External Health Monitor

Overview

This article covers the specific configuration for external health monitor type.  Refer to Overview of Health Monitors article for general monitor information, implementation, and other monitor types.

The external monitor type allows scripts to be written to provide highly customized and granular health checks. The scripts may be Linux shell, Python, or Perl, which can be used to run wget, netcat, curl, snmpget, mysql-client, or dig. External monitors have constrained access to resources, such as CPU and memory to ensure normal functioning of Avi Service Engines. As with any custom scripting, thoroughly validate the long term stability of the implemented script before pointing it at production servers.

Errors generated from the script may be viewed in the output of the Operations > Events log.

Avi Vantage includes three sample scripts via the System-Xternal Perl, Python and Shell monitors.

Note: Avi Vantage supports IPv6 external health monitors.

Creating External Health Monitor

To create the external health monitor,

  1. From the NSX Advanced Load Balancer UI, navigate to Templates > Profiles > Health Monitors.

  2. Click on Create to open the CREATE HEALTH MONITOR screen.

  3. Under the General tab, enter the basic information about the health monitor. Note: Select External as the Type to view the settings specific to external health monitor.

  4. Configure External health monitor settings.

  5. Configure Role-Based Access Control (RBAC)

  6. Click Save to complete the External Health Monitor creation.

Configuring General Settings

Under the General tab of the CREATE HEALTH MONITOR screen, configure the following:

  1. Enter a unique Name for the monitor.

  2. Enter a Description.

  3. Select External as the Type of Health Monitor.
    Note: Once the Type of Monitor is selected, options specific to the external health monitor type are displayed.

  4. Select the option Is Federated? to replicate the object across the federation. When this option is not selected, the object is visible within the Controller-cluster and its associated SEs.This option is enabled only when GSLB is activated. A federated health monitor is used for GSLB purposes while it is not applicable for a regular health-monitor. A GSLB service cannot be associated with a regular health monitor, because GSLB service is a federated object, while the health monitor is not. Conversely, a pool cannot be associated with a federated health monitor because the pool is not a federated object.

  5. Enter the Send Interval value (in seconds).

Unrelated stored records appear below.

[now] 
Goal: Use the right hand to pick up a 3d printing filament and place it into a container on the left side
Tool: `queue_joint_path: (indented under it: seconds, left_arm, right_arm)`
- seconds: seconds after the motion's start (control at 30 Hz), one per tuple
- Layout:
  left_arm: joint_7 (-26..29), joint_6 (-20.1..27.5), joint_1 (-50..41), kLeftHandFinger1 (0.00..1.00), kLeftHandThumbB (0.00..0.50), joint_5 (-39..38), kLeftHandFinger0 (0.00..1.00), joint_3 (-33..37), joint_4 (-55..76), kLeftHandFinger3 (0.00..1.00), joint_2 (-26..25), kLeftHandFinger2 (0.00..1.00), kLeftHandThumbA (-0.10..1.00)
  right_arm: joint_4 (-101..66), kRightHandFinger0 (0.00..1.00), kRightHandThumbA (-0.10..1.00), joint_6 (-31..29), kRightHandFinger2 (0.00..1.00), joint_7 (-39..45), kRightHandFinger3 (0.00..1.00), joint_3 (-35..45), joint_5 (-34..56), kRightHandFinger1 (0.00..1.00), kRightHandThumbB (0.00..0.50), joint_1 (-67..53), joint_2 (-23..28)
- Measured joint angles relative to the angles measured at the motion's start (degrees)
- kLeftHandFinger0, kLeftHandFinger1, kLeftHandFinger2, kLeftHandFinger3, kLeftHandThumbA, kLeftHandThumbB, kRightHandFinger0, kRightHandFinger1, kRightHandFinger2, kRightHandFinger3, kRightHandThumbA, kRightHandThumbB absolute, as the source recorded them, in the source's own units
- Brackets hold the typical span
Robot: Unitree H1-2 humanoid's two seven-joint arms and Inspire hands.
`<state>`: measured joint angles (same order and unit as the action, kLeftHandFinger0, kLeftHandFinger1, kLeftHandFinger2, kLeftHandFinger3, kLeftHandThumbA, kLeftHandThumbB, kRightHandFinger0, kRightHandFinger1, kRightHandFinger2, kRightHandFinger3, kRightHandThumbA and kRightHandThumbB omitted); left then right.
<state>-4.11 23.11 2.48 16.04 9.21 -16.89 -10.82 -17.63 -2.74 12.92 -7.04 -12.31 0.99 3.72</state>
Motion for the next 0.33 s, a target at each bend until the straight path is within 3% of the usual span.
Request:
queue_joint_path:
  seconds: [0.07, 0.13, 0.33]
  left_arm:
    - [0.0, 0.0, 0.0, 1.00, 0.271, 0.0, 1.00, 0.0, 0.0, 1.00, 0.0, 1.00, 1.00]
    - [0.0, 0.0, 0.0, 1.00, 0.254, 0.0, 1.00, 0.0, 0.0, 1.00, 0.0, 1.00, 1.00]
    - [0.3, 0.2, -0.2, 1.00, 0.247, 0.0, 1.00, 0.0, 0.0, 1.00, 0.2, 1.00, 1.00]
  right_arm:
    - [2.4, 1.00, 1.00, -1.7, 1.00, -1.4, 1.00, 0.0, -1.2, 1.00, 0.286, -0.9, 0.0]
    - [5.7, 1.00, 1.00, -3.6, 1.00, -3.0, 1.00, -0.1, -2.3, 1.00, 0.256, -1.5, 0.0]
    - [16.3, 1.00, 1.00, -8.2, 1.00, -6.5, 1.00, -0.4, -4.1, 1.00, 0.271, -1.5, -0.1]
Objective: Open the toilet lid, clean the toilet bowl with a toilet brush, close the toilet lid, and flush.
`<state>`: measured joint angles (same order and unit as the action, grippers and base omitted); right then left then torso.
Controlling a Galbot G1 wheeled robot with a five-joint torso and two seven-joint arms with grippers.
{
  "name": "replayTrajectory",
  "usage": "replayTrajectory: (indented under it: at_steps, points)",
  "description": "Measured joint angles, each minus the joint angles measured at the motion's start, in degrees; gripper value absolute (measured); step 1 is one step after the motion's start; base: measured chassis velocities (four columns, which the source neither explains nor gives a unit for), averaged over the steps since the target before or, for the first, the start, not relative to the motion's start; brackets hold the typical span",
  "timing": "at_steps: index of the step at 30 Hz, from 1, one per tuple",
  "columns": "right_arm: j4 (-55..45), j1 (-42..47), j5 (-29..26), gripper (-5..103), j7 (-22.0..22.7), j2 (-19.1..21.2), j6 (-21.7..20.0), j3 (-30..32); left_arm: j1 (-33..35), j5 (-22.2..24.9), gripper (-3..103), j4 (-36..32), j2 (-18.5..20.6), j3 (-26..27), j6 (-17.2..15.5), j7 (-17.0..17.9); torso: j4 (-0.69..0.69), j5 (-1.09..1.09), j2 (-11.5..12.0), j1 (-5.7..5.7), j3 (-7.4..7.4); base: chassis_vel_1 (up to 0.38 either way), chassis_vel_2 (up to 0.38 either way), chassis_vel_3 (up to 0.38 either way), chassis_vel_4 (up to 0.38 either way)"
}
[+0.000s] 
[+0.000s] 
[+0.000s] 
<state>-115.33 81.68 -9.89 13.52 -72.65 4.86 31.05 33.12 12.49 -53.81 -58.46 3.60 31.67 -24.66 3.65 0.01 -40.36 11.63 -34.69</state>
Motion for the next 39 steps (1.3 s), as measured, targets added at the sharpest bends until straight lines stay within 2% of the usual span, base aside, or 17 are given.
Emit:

This value determines how frequently the health monitor initiates an active check of a server. The frequency range is 1 to 3600.

  6. Enter the Receive Timeout value (in seconds). The server must return a valid response to the health monitor within the specified time limit. The receive timeout range is 1 to 2400 or the send interval value minus 1 second.
    Note: If the status of a server continually flips between up and down, this may indicate that the receive timeout is too aggressive for the server.

  7. Enter Successful Checks. This is the number of consecutive health checks that must succeed before NSX Advanced Load Balancer marks a down server as up. The minimum is 1, and the maximum is 50.

  8. Enter Failed Checks. This is the number of consecutive health checks that on failing, NSX Advanced Load Balancer marks a server as down. The minimum is 1, and the maximum is 50.
    External Health Monitor

Configuring External Health Monitor Settings

As a best practice, clean up any temporary files created by scripts.
While building an external monitor, you need to manually test the successful implementation of the commands. To test a command from an SE, it may be necessary to switch to the proper namespace or tenant.  The production external monitor will correctly use the proper tenant.  To manually switch tenants when testing a command from the SE CLI, follow the commands in the following article:  Manually Validate Server Health. To configure external health monitor settings,

  1. To input the script, do either one of the following:
    • Click IMPORT FILE and select the required file. The script from the file is automatically pasted to the text box.
    • Copy the script and paste it in the text box available.
  2. In the Script Parameters field, enter any optional arguments to apply. These strings are passed in as arguments to the script, such as $1 = server IP, $2 = server port.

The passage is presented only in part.